Même si la décision unanime d’un jury comprenant un bibliothécaire et un ancien banquier d’investissement de Salomon Brothers pourrait désormais clôturer le dossier du procureur sur FTX, elle laisse le reste de l’industrie de la cryptographie sous le choc de son association avec l’une des plus grandes fraudes financières de l’histoire des États-Unis.

« Le verdict de culpabilité a un impact énorme sur le secteur plus large de la cryptographie », a déclaré Neama Rahmani, président de West Coast Trial Lawyers. « Beaucoup de gens croient, à tort ou à raison, que la cryptographie est une arnaque, et cette affaire renforce cette croyance. »

Au sommet de son pouvoir, alors que FTX atteignait une valorisation de 40 milliards de dollars et était adopté par les législateurs et les célébrités, Bankman-Fried a atteint un niveau de popularité grand public qu’aucun autre dirigeant de crypto n’a atteint, défendant la nouvelle réglementation américaine sur la crypto et témoignant trois fois auparavant. comités du Congrès, une fois avec ses lacets dénoués.

L’effondrement de FTX en novembre 2022 a déclenché une série de procédures d’application de la part des régulateurs américains – dirigés par la Securities and Exchange Commission de Gary Gensler – contre les plus grands noms qui ont survécu à la crise de l’année dernière sur les marchés de la cryptographie, notamment les sociétés cotées aux États-Unis Coinbase et Binance, les plus grandes au monde. échange d’actifs numériques.

Plus récemment, des hommes politiques, dont la sénatrice démocrate Elizabeth Warren, ont renouvelé leurs appels à la répression du secteur en raison de ses liens avec la finance illicite et le financement du terrorisme, en particulier après l’attaque du Hamas contre Israël le mois dernier.

La condamnation de Bankman-Fried pourrait désormais dynamiser ces efforts.
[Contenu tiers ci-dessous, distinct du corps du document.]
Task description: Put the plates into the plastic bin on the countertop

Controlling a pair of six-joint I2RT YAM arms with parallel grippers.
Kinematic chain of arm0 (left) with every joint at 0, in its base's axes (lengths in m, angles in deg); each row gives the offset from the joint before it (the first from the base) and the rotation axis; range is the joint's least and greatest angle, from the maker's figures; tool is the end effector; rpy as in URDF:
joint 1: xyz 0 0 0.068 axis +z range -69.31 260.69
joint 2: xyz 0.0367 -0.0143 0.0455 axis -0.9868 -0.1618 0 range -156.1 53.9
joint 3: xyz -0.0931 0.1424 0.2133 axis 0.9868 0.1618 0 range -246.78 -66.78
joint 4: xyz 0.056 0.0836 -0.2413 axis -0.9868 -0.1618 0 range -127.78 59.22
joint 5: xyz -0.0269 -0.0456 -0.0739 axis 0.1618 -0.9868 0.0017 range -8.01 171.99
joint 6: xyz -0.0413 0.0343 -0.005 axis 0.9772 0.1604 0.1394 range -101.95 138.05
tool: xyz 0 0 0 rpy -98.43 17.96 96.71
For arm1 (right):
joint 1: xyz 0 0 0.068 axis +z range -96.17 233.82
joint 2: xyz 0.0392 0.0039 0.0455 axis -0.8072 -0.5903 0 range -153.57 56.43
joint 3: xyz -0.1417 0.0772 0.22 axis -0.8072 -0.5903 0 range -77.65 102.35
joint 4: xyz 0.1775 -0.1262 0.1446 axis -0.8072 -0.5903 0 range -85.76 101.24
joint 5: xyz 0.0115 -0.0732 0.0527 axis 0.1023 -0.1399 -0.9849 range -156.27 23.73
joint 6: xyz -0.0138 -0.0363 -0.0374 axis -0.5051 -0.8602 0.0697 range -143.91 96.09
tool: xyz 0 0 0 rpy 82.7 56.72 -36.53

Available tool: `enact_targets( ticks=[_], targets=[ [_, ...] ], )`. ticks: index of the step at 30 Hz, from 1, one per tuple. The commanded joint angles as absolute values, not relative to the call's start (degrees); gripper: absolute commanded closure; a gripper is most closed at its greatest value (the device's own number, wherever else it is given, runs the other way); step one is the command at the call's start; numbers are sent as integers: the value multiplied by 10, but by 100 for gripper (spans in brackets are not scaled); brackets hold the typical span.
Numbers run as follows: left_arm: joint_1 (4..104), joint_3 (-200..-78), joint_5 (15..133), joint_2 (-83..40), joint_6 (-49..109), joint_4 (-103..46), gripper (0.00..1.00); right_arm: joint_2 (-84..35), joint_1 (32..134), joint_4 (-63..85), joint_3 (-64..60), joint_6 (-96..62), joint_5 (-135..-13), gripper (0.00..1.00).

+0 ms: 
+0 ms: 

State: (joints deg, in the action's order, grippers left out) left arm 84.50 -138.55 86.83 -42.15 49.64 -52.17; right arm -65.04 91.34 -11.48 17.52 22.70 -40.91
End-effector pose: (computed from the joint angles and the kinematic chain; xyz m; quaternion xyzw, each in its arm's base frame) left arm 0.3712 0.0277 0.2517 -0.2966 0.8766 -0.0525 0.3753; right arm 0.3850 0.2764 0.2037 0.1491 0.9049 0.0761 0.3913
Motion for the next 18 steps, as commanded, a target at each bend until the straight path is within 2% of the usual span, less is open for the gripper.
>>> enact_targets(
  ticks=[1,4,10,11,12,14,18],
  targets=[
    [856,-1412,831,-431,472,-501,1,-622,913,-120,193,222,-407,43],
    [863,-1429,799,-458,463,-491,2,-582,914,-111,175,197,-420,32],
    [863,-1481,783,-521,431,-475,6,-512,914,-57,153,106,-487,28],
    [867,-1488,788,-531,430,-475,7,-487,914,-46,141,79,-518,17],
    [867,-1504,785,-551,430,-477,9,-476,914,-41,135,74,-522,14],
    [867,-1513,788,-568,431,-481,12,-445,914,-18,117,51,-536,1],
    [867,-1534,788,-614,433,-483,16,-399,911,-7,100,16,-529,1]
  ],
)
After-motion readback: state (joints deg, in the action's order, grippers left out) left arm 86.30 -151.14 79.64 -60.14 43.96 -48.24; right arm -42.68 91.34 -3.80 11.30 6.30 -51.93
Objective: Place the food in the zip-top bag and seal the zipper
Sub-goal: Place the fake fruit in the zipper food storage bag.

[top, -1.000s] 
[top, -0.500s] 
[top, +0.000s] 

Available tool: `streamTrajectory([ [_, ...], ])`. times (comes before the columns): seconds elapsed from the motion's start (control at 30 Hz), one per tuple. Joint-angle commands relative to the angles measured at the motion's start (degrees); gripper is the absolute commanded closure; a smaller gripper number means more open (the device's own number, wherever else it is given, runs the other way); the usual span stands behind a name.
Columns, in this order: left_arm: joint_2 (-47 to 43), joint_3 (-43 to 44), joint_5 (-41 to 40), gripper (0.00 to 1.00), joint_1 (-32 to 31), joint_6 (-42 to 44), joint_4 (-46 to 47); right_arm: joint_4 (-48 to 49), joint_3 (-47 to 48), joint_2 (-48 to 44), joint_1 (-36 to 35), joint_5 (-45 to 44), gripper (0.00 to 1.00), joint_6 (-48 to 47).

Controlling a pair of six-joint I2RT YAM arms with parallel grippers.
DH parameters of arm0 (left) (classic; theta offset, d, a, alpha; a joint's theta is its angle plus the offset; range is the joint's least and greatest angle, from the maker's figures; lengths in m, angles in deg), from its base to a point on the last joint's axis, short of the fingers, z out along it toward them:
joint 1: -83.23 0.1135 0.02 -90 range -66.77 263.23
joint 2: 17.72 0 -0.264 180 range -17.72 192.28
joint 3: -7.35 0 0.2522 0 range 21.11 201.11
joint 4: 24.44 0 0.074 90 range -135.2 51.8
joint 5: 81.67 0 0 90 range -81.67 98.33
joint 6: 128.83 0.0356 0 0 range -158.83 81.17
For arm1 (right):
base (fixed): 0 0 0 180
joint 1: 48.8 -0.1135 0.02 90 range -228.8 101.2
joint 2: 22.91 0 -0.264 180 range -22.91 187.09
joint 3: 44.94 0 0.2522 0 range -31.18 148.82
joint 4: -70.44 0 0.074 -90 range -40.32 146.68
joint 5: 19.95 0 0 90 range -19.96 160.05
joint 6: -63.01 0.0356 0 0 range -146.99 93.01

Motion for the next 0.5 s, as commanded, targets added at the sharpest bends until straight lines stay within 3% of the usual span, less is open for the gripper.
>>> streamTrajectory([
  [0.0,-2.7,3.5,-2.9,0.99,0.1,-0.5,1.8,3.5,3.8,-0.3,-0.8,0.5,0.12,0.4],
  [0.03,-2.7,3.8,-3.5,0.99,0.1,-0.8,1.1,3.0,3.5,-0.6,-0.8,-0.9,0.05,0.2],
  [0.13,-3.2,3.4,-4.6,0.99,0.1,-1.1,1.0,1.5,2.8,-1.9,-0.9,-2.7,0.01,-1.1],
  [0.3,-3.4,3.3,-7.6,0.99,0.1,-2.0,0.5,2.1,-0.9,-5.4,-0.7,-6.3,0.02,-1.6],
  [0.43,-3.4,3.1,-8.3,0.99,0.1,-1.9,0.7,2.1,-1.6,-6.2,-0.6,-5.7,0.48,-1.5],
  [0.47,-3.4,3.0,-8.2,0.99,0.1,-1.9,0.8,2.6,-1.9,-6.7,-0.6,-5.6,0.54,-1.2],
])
« SBF est l’exemple de toutes les hypothèses négatives sur la cryptographie », a déclaré Charley Cooper, ancien chef de cabinet de la Commodity Futures Trading Commission. « Gary Gensler, Elizabeth Warren et d’autres partisans d’une réglementation accrue de la cryptographie saisiront cela comme un moment brutal de « je vous l’avais bien dit ». « 

Après le verdict, Cooper a ajouté : « La surveillance exercée sur l’industrie au cours des dernières années ne fera qu’augmenter et les défenseurs de la cryptographie auront du pain sur la planche pour tenir à distance les parties prenantes gouvernementales. »

Les principaux investisseurs de la Silicon Valley et de Wall Street, qui ont soutenu FTX avec près de 2 milliards de dollars et ont prêté leur crédibilité à Bankman-Fried, seront également sous surveillance après que le procès a souligné à quel point certains ont été trompés par des bilans fabriqués et amateurs et étaient trop désireux de croire à un « histoire inventée ».

Sequoia Capital, SoftBank, Lightspeed Venture Partners et les spécialistes de la cryptographie Paradigm et Pantera Capital ont investi des centaines de millions de dollars dans l’entreprise, pour ensuite être ternis lorsque FTX a été révélé comme une fraude historique.

Après l’annonce du verdict, Alfred Lin, partenaire de Sequoia, qui a supervisé l’investissement de la société dans FTX, a écrit : « Immédiatement après l’effondrement de FTX, nous avons examiné en profondeur notre processus de diligence raisonnable et évalué notre relation de travail de 18 mois avec[Sam Bankman-Fried]. . . Nous avons conclu que nous avions été délibérément induits en erreur et que nous avions menti.

De nombreuses crypto-monnaies, dont le bitcoin, se sont redressées ces dernières semaines, ce qui suggère que même un procès pénal très médiatisé ne peut pas freiner l’enthousiasme pour la technologie naissante. Mais à la suite de la condamnation de Bankman-Fried, il est peu probable que les investisseurs, les législateurs et les procureurs soient à nouveau convaincus par l’appel du secteur de la cryptographie à un traitement spécial.

« Vous l’avez déjà entendu, que ce soit avec des titres adossés à des créances hypothécaires ou d’autres choses : ‘Vous ne comprenez tout simplement pas, c’est le nouveau paradigme' », a déclaré Devaney de Baker McKenzie. « Si vous ne comprenez pas, c’est un signal d’alarme. »

Ou, comme l’a dit jeudi soir Williams du District Sud, « cette affaire a toujours été une question de mensonge, de tricherie et de vol ».